Let’s first set some reasonable priors for rates globally:

m <- set_priors(m, normal_p(0, 0.5), "upsilon|lambda")

Next, let’s modify the priors for the uptakes from dissolved nutrients to allow for higher daily uptake rates. In addtion, we also set their loss rate to a constant dummy value: since those compartments are in a steady state, we don’t need the sampler to sample their loss rate.

m <- m %>%
  set_prior(normal_p(0, 1000), "upsilon_N") %>%
  set_prior(constant_p(0), "lambda_N")

Which priors remain to be set?

missing_priors(m)
## # A tibble: 3 × 2
##   in_model         prior 
##   <chr>            <list>
## 1 eta              <NULL>
## 2 portion.act_epi  <NULL>
## 3 portion.act_FBOM <NULL>

What is eta again?

prop_family(m)
##   (eta is the coefficient of variation of gamma distributions.)
## [1] "gamma_cv"

For a coefficient of variation of the observed proportions, let’s use the sligthly informative normal_p(0, 3):

m <- set_priors(m, normal_p(0, 3), "^eta")

Finally, for the \(pi\) parameters defining the active portions of split compartments, let’s just use a uniform prior on [0,1]:

m <- set_priors(m, uniform_p(0, 1), "portion")

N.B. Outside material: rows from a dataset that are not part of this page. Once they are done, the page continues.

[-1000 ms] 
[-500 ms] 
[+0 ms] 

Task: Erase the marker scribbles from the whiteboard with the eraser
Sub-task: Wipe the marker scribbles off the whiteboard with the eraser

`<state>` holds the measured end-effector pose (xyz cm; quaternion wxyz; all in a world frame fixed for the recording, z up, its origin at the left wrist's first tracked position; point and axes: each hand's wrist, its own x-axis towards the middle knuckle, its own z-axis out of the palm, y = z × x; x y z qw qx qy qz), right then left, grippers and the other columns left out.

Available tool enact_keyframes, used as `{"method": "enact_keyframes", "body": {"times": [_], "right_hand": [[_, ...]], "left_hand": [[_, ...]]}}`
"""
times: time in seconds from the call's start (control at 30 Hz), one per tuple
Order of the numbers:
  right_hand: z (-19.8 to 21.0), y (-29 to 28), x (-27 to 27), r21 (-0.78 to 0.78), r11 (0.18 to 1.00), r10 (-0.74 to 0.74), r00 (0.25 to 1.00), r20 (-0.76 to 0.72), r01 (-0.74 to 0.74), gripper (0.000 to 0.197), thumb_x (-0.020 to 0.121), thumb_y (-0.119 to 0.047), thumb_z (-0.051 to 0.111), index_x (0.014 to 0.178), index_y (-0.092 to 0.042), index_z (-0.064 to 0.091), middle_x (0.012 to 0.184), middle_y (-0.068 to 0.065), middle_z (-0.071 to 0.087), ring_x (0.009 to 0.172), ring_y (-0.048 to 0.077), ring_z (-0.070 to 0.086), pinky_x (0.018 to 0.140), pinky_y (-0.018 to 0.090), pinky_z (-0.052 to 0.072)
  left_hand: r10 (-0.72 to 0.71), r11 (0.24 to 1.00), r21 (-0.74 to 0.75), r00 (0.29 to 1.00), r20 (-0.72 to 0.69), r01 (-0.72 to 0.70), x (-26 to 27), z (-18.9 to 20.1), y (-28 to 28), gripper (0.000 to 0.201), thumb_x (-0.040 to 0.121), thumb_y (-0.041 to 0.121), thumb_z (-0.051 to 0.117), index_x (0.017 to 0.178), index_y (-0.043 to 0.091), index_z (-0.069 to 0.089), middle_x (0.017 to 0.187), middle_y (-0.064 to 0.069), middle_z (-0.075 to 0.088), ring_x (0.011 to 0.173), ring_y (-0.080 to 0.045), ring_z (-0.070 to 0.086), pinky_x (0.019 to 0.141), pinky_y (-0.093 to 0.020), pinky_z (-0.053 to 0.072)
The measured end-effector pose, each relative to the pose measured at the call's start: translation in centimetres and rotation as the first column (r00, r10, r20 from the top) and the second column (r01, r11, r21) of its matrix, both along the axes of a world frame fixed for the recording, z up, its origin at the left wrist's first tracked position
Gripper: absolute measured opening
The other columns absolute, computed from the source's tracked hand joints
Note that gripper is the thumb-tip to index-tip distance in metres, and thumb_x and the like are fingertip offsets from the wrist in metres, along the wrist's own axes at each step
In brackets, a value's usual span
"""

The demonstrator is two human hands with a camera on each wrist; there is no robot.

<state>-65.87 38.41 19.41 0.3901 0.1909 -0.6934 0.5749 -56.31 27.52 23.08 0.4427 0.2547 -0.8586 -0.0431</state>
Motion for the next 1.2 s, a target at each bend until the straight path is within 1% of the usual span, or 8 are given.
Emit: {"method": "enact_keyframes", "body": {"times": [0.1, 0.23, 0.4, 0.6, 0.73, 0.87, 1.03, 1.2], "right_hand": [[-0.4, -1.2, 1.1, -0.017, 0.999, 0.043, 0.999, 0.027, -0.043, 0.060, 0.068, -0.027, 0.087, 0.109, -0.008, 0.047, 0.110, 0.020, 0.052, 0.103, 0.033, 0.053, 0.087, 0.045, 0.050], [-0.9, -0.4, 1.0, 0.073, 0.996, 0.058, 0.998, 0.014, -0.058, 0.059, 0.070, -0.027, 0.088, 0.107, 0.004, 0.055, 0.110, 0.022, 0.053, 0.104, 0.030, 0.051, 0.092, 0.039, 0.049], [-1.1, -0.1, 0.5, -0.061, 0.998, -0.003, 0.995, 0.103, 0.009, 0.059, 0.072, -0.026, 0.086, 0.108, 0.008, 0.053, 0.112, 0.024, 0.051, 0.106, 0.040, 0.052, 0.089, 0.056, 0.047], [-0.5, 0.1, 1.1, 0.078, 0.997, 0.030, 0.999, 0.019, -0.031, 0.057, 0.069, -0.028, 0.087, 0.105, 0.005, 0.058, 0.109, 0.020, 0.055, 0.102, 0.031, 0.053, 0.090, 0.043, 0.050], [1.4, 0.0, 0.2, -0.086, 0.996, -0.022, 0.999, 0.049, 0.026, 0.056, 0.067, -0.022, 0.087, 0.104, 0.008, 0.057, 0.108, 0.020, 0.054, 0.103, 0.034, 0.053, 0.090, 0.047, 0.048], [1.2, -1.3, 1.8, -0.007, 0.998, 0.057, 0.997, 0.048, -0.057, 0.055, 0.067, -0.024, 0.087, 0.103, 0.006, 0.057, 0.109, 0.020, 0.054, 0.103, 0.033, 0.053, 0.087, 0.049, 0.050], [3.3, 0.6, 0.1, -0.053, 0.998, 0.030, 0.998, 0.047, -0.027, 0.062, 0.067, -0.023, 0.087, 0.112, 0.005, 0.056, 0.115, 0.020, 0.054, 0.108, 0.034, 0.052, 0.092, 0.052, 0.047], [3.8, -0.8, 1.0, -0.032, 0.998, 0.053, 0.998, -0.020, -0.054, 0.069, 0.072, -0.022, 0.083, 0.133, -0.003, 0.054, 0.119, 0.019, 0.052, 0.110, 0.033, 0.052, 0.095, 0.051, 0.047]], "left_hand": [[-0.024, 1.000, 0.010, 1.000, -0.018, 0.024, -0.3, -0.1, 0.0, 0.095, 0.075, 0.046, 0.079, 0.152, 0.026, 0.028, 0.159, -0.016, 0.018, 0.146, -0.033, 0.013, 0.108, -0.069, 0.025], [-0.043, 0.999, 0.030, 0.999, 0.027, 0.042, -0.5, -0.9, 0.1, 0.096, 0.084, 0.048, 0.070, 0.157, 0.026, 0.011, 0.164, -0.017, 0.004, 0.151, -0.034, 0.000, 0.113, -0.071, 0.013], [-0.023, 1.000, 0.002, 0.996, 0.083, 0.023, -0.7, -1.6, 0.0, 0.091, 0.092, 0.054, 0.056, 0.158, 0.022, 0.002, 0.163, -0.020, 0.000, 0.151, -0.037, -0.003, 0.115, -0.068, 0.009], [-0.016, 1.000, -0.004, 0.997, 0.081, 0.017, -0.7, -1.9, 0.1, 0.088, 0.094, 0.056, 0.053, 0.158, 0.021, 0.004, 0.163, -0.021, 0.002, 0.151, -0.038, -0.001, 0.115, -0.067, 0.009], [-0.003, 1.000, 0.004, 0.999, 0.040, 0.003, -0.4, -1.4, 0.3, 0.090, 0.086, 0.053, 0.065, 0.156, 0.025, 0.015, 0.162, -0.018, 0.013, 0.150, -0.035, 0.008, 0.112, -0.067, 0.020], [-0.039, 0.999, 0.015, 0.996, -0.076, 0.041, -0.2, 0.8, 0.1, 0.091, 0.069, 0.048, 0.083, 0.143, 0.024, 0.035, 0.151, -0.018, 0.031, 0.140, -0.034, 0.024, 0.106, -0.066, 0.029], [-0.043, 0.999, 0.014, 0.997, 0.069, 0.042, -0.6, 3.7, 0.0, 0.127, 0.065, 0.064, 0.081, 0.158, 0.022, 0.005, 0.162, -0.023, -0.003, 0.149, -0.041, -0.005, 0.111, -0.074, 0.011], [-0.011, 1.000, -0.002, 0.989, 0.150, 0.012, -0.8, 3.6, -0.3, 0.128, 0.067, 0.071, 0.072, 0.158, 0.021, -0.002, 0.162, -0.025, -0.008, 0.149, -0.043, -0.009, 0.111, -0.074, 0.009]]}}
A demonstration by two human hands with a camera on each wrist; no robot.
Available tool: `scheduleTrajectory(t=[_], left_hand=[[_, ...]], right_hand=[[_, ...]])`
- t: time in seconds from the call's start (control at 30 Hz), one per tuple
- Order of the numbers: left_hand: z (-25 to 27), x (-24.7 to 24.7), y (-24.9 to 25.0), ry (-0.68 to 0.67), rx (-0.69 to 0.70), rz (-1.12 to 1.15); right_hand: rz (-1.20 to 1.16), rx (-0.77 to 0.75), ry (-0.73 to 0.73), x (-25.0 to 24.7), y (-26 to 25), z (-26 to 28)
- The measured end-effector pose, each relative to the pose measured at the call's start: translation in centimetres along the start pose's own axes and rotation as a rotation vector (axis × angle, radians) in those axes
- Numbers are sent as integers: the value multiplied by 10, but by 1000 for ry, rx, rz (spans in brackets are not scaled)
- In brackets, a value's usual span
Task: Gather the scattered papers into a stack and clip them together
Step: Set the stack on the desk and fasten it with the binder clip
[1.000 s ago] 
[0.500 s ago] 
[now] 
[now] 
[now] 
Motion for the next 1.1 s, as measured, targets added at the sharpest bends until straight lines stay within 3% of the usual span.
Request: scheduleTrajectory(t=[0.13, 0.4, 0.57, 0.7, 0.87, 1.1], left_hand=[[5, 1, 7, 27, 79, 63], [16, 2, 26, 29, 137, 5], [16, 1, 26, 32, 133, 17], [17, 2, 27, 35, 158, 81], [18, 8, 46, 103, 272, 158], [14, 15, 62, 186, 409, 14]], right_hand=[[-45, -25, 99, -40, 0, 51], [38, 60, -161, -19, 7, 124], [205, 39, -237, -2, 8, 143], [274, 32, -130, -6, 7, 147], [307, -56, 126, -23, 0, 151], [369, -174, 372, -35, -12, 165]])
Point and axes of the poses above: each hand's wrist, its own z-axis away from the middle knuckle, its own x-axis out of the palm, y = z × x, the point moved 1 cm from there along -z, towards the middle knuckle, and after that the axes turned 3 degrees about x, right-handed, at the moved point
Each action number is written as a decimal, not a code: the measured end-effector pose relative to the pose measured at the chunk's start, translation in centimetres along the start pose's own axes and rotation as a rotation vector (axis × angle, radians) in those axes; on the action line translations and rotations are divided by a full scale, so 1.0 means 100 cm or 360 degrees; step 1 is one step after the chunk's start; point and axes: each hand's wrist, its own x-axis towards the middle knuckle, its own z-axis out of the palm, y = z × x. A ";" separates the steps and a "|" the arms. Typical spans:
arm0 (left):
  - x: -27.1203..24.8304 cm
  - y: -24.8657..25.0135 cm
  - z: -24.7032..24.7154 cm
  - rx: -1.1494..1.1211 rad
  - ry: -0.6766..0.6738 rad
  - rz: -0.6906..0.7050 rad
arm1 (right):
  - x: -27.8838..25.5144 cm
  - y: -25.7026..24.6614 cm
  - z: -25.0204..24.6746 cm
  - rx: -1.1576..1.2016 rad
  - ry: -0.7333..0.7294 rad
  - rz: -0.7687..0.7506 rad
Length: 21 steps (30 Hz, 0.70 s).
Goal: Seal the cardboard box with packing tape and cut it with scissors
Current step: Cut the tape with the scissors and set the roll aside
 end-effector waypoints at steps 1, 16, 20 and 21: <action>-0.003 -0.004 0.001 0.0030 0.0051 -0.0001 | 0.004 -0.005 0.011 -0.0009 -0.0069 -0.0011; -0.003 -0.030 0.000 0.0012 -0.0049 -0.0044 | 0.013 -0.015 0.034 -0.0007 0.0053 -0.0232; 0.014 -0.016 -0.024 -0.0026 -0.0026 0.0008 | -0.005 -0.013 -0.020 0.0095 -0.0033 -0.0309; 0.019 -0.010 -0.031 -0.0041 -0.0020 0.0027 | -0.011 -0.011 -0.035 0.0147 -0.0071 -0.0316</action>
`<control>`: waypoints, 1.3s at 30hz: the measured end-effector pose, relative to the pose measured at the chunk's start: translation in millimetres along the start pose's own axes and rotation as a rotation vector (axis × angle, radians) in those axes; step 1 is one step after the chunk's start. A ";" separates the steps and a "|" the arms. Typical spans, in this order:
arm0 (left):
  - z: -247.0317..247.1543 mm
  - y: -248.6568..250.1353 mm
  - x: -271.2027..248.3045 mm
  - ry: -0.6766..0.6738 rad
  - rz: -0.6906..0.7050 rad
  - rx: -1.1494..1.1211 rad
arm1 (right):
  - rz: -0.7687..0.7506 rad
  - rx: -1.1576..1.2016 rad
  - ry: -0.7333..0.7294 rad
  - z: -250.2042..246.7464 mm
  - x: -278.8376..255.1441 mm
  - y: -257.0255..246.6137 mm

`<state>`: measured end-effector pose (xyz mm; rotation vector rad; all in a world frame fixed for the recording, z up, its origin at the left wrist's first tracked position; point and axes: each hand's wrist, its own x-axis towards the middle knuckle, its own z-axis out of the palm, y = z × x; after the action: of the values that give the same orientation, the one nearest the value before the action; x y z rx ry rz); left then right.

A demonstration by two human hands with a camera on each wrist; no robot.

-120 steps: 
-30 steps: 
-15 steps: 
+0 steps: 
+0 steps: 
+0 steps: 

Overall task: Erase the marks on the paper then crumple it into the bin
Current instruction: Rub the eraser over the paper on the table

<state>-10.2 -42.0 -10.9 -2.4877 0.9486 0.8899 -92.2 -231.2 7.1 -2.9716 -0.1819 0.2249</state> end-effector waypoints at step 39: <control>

We are now ready to run the model.

Running the model

We run the model fit:

run <- run_mcmc(m, iter = 2000)
plot(run)
# Note: the figure below only shows a few of the traceplots for vignette concision

Posterior predictive fits

Once the fit is completed (and provided that no issues arised during the Stan run), we can calculate the posterior predicted trajectories and check if they match with the observed data:

pred <- predict(m, run, draws = 200)
plot(pred, facet_row = "group", facet_col = "compartment", type = "prop",
     scale = "all", log = TRUE,
     comps = c("epi", "FBOM", "petro", "pseph", "tricor", "arg"))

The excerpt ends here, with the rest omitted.